• To do: Across the listing, tally the lines in which the word "green" occurs, then report the tally alone.

• Supplied information:
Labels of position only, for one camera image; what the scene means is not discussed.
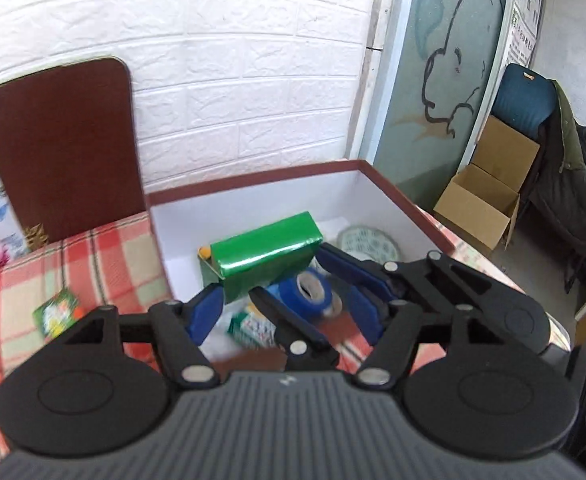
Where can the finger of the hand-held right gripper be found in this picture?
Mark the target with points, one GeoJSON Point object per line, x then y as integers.
{"type": "Point", "coordinates": [298, 335]}
{"type": "Point", "coordinates": [353, 270]}

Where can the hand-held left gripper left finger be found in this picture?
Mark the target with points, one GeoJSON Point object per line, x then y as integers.
{"type": "Point", "coordinates": [205, 310]}

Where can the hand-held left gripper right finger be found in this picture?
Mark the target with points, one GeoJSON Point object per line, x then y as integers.
{"type": "Point", "coordinates": [370, 315]}

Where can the clear tape roll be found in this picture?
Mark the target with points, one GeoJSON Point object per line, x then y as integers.
{"type": "Point", "coordinates": [368, 242]}

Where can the blue tape roll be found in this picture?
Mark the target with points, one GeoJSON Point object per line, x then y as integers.
{"type": "Point", "coordinates": [293, 295]}

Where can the green cardboard box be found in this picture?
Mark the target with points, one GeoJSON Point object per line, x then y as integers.
{"type": "Point", "coordinates": [263, 255]}

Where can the brown storage box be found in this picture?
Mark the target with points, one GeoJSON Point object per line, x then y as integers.
{"type": "Point", "coordinates": [253, 200]}

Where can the green white packet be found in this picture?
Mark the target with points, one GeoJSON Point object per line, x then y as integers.
{"type": "Point", "coordinates": [250, 330]}

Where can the plaid blanket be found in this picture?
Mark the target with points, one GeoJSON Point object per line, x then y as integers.
{"type": "Point", "coordinates": [113, 260]}

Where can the open cardboard box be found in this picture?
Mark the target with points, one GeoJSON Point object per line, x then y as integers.
{"type": "Point", "coordinates": [478, 205]}

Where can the dark olive coat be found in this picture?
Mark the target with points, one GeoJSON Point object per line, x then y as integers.
{"type": "Point", "coordinates": [563, 185]}

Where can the small green patterned packet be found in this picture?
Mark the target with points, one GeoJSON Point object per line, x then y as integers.
{"type": "Point", "coordinates": [55, 310]}

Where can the cartoon painted panel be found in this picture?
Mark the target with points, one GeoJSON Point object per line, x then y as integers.
{"type": "Point", "coordinates": [423, 135]}

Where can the brown headboard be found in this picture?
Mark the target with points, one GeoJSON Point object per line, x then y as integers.
{"type": "Point", "coordinates": [58, 150]}

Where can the wall poster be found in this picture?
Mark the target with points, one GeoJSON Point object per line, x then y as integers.
{"type": "Point", "coordinates": [525, 20]}

• Written response: 3